Мирон Александрович промолчал.
— Умеешь?
— Ворон молитвы склевал.
Снова разбаливалось сердце, снова точила об него зубки подлая мышь. Мирон Александрович нашарил в кармане пакетик, выгреб пальцами пилюлю и тайком от Ентеле сунул в пересохший рот. Пососал, проглотил и, не зная чем заняться, уставился на рыночную площадь, на островерхую крышу костела. Ни по-какому молиться не умею, ни по-какому, повторил он про себя, как бы ища оправдания.

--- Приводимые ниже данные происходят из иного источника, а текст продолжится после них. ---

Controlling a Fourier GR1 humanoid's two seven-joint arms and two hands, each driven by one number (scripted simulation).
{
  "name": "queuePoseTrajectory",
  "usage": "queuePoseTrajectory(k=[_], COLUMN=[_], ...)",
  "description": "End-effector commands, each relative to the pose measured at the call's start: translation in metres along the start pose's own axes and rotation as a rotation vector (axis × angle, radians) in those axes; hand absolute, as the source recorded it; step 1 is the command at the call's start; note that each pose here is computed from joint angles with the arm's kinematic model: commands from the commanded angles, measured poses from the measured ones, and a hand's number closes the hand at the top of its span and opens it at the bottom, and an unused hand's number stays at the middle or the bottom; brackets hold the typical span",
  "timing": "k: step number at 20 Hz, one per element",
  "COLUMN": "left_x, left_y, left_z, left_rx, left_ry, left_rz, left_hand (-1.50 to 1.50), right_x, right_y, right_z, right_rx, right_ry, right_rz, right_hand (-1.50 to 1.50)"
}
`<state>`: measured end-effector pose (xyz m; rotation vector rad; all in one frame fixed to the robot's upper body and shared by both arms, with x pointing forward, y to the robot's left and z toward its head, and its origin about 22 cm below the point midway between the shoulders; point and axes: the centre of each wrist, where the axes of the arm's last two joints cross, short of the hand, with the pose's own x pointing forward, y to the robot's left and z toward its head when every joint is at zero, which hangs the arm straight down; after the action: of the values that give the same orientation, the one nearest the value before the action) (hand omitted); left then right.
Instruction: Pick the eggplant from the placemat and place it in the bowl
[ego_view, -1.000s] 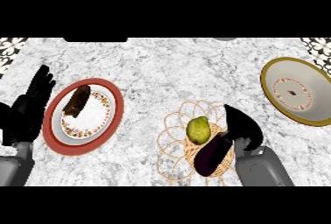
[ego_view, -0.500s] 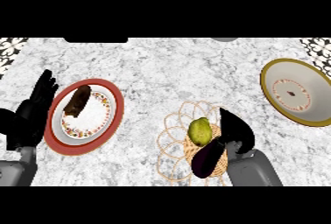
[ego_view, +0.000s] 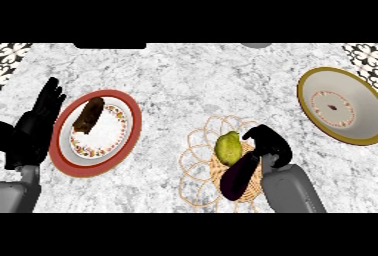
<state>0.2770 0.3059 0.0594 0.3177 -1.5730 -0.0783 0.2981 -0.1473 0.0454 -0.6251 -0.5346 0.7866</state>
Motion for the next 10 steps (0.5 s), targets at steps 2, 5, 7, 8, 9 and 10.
queuePoseTrajectory(k=[2,5,7,8,9,10], left_x=[-0.002,0.001,-0.002,-0.009,-0.002,0.006], left_y=[-0.019,-0.003,-0.007,-0.001,0.002,-0.008], left_z=[0.006,-0.003,0.006,0.009,-0.006,-0.003], left_rx=[0.001,0.012,0.003,-0.001,0.006,-0.008], left_ry=[0.007,0.006,0.0,0.009,-0.002,-0.001], left_rz=[0.002,0.01,0.008,-0.002,-0.004,0.007], left_hand=[0.0,0.0,0.0,0.0,0.0,0.0], right_x=[0.015,0.003,0.008,-0.001,0.009,0.017], right_y=[0.024,0.034,0.026,0.033,0.029,0.022], right_z=[-0.011,-0.021,-0.021,-0.035,-0.026,-0.028], right_rx=[0.032,0.009,-0.001,-0.01,-0.022,-0.038], right_ry=[0.126,0.084,0.103,0.097,0.09,0.101], right_rz=[0.068,0.053,0.043,0.058,0.055,0.069], right_hand=[1.5,1.5,1.5,1.5,1.5,1.5])
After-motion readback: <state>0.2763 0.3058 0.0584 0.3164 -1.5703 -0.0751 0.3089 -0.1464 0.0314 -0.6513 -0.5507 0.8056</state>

— А твоя… она красивая… — вторглась в его раздумья Ентеле.
— Была красивая…
— А дети?
— Сын в меня… некрасивый…
— Почему же? — возмутилась Ентеле. — Ты даже очень и очень красивый… только волосы у тебя вылезли… Но это не беда… Я знаю одно такое средство: смажешь, натрешь, и волосы снова отрастают, как трава… Я реб Нафтали каждый вечер натирала… Могу и тебе…

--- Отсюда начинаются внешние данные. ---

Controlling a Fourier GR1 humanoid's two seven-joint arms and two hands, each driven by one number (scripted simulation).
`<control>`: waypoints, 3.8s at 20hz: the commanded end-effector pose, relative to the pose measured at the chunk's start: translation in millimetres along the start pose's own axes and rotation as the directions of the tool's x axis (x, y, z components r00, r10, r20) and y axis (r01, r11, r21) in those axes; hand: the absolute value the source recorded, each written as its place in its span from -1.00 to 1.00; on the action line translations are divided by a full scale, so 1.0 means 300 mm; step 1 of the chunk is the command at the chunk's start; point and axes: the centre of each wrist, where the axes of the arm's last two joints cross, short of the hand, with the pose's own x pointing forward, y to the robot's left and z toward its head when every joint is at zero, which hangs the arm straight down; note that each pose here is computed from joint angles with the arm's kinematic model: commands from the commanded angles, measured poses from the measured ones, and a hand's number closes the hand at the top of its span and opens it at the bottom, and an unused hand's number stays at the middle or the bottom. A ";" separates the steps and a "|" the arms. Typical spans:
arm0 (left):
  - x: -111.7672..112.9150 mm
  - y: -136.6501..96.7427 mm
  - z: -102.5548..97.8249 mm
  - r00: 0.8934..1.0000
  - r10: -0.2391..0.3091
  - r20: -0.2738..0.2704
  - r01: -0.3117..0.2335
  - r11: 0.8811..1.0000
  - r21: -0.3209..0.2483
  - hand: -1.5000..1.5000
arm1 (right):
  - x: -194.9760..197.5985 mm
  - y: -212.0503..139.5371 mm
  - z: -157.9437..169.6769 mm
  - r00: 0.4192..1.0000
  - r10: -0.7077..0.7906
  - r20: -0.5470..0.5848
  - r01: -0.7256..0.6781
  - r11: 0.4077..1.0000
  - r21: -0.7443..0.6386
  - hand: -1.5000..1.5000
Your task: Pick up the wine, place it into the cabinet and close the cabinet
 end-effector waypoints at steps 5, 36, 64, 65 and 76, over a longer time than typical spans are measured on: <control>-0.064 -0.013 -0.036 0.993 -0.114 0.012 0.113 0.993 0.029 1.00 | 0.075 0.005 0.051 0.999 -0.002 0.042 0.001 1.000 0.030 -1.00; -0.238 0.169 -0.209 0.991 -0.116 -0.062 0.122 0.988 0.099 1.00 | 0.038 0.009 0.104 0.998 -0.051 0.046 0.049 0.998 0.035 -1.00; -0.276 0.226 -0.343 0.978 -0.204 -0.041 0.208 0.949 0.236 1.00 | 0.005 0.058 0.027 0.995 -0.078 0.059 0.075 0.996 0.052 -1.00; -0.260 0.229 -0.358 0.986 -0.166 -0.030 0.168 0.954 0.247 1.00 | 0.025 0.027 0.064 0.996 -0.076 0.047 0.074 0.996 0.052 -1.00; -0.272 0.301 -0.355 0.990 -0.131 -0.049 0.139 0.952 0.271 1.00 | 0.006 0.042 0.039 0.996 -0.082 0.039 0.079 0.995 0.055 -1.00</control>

— Я скоро уезжаю, — усмехнулся Дорский. — Никакие средства уже мне не помогут, натирай, не натирай.
— Помогут, — сказала Ентеле. — Только надо хорошенько втереть… И молитвам я тебя научу… я знаю всякие: и бабьи, и мужские… У тебя же память хорошая… запомнишь быстро… Натру, и начнем.
— Что?
— Молиться… Без молитв нельзя… Без них душа лысеет.
Мирон Александрович похолодел. Неужели она и впрямь явится перед сном с каким-нибудь снадобьем и молитвенником? Да он согласен всю ночь на рыночной площади простоять, только бы Ентеле не прикасалась к нему, только бы не трогала его облысевшую голову и душу!